GOAL OF THE EXERCISE → Copy all of the data below exactly as it is given.

STORED DATA →
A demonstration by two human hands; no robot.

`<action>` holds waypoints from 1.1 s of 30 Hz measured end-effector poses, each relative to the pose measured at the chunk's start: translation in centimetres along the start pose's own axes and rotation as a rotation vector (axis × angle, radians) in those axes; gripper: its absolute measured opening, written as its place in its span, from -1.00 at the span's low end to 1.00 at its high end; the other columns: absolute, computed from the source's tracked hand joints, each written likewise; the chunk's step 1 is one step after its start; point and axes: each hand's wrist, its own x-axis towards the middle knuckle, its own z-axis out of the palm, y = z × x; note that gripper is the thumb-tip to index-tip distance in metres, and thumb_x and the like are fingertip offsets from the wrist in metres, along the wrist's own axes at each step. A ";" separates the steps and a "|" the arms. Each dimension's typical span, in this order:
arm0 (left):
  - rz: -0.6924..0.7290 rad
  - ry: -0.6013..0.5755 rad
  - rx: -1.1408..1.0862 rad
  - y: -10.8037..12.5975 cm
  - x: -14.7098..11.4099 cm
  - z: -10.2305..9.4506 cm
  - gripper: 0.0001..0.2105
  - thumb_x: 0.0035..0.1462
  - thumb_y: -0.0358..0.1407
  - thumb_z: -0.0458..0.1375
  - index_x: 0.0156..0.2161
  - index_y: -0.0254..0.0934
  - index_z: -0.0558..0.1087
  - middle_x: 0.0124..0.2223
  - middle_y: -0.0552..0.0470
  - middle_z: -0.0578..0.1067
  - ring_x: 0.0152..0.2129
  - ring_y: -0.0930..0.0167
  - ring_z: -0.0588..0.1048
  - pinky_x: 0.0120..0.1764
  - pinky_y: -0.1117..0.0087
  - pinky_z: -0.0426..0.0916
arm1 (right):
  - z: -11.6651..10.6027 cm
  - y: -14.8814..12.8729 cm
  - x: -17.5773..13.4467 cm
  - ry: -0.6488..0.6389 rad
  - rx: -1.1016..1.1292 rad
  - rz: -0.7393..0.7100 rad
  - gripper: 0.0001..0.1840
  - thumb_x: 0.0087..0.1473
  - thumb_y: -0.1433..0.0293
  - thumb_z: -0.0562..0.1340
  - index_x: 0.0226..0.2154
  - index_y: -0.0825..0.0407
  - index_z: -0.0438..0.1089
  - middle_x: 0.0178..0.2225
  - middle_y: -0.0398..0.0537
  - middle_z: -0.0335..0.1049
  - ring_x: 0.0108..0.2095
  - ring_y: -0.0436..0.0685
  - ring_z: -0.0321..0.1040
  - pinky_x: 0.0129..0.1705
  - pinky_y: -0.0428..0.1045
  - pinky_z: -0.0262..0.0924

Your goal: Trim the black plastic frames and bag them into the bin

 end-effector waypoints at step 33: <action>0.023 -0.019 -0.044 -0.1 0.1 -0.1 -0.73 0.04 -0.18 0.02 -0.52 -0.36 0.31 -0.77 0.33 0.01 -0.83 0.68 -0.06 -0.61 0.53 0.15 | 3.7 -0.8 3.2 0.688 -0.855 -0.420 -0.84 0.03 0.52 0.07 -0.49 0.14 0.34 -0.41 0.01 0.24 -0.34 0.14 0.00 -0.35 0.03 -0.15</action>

ANSWER BOX →
A demonstration by two human hands; no robot.

`<action>` holds waypoints from 1.1 s of 30 Hz measured end-effector poses, each relative to the pose measured at the chunk's start: translation in centimetres along the start pose's own axes and rotation as a rotation vector (axis × angle, radians) in those axes; gripper: its absolute measured opening, written as its place in its span, from -1.00 at the span's low end to 1.00 at its high end; the other columns: absolute, computed from the source's tracked hand joints, each written likewise; the chunk's step 1 is one step after its start; point and axes: each hand's wrist, its own x-axis towards the middle knuckle, its own z-axis out of the palm, y = z × x; note that gripper is the thumb-tip to index-tip distance in metres, and thumb_x and the like are fingertip offsets from the wrist in metres, along the wrist's own axes at each step. A ";" separates the steps and a "|" the arms. Each dimension's typical span, in this order:
arm0 (left):
  - rz: -0.6924..0.7290 rad
  - ry: -0.6013..0.5755 rad
  - rx: -1.1408..1.0862 rad
  - y: -10.8037..12.5975 cm
  - x: -14.7098..11.4099 cm
  - z: -10.2305..9.4506 cm
  - gripper: 0.0001..0.2105
  - thumb_x: 0.0035..0.1462
  - thumb_y: -0.0358..0.1407
  - thumb_z: -0.0458..0.1375
  - index_x: 0.0156..0.2161
  - index_y: -0.0254..0.0934
  - index_z: -0.0558..0.1087
  - middle_x: 0.0124..0.2223
  - middle_y: -0.0552..0.0470
  - middle_z: -0.0578..0.1067
  - ring_x: 0.0152..0.2129
  - ring_y: -0.0930..0.0167
  - ring_z: -0.0588..0.1048
  - pinky_x: 0.0120..0.1764
  - pinky_y: -0.1117..0.0087
  - pinky_z: -0.0426..0.0916
arm1 (right):
  - z: -11.6651..10.6027 cm
  - y: -14.8814..12.8729 cm
  - x: -17.5773..13.4467 cm
  - ry: -0.6488..0.6389 rad
  - rx: -1.1016..1.1292 rad
  - rz: -0.7393..0.7100 rad
  - gripper: 0.0001..0.1840
  - thumb_x: 0.0087..0.1473
  - thumb_y: -0.1433..0.0293
  - thumb_z: -0.0562..0.1340
  - index_x: 0.0226..0.2154
  - index_y: -0.0825..0.0407
  - index_z: -0.0438..0.1089
  - middle_x: 0.0178..0.2225
  - middle_y: -0.0398..0.0537
  - middle_z: -0.0335..0.1049
  - ring_x: 0.0108..0.2095
  - ring_y: -0.0436..0.0685
  - ring_z: -0.0321..0.1040
  - pinky_x: 0.0129..0.1705
  - pinky_y: -0.0428..0.1045
  - pinky_z: -0.0262..0.0924

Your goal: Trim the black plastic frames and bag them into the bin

 end-effector waypoints at step 33: <action>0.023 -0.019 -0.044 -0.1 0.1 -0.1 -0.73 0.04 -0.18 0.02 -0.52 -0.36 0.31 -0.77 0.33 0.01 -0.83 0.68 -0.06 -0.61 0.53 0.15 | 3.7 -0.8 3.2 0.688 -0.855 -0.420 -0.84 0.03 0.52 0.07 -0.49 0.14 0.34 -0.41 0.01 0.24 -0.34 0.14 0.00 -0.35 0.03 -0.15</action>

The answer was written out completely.